[Start of Attachment]

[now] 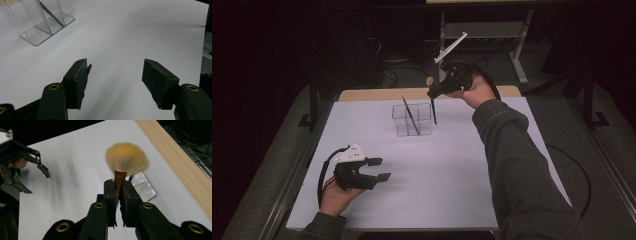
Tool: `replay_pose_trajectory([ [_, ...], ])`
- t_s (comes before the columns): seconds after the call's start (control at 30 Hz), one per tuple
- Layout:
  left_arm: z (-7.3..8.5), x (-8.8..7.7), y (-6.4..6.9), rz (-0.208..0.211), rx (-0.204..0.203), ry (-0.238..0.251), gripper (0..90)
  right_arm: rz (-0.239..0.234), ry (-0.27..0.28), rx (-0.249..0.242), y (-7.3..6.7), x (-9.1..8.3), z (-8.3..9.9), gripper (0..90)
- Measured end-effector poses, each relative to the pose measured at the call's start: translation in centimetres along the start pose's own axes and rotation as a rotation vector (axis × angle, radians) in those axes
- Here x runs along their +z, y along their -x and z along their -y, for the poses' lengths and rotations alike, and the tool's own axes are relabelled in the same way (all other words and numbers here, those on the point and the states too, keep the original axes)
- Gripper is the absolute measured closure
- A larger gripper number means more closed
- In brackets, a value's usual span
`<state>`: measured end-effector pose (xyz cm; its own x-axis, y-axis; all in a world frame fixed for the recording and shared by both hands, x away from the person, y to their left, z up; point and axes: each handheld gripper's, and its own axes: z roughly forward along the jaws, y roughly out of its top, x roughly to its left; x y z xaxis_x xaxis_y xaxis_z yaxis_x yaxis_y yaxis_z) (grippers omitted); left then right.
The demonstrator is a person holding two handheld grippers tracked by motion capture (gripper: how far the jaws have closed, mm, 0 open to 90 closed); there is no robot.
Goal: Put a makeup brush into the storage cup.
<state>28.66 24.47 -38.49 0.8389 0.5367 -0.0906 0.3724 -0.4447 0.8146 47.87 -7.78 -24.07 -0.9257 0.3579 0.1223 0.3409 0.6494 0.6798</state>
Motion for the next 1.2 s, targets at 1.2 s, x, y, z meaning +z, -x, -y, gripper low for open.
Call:
replay_pose_trajectory([
  [1.2, 0.1, -0.3, -0.3, -0.001, 0.007, -0.003, 36.5, 0.031, -0.019, 0.020, 2.6, 2.3, -2.6, 82.9],
])
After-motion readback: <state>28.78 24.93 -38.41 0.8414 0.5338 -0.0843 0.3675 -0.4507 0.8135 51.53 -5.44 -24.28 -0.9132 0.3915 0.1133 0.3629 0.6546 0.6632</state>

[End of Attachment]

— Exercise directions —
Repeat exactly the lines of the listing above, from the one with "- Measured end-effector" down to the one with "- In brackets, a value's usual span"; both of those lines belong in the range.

— Exercise result —
- Measured end-effector poses, each relative to the pose measured at the call's start: translation in centimetres along the start pose's own axes and rotation as a rotation vector (axis × angle, radians) in those axes
- Here x runs along their +z, y along their -x and z along their -y, for the poses' lengths and rotations alike, and the tool's own axes are relabelled in the same way (all other words and numbers here, those on the point and the states too, keep the original axes)
- Gripper is the absolute measured closure
- A larger gripper number means more closed
- In brackets, a value's usual span

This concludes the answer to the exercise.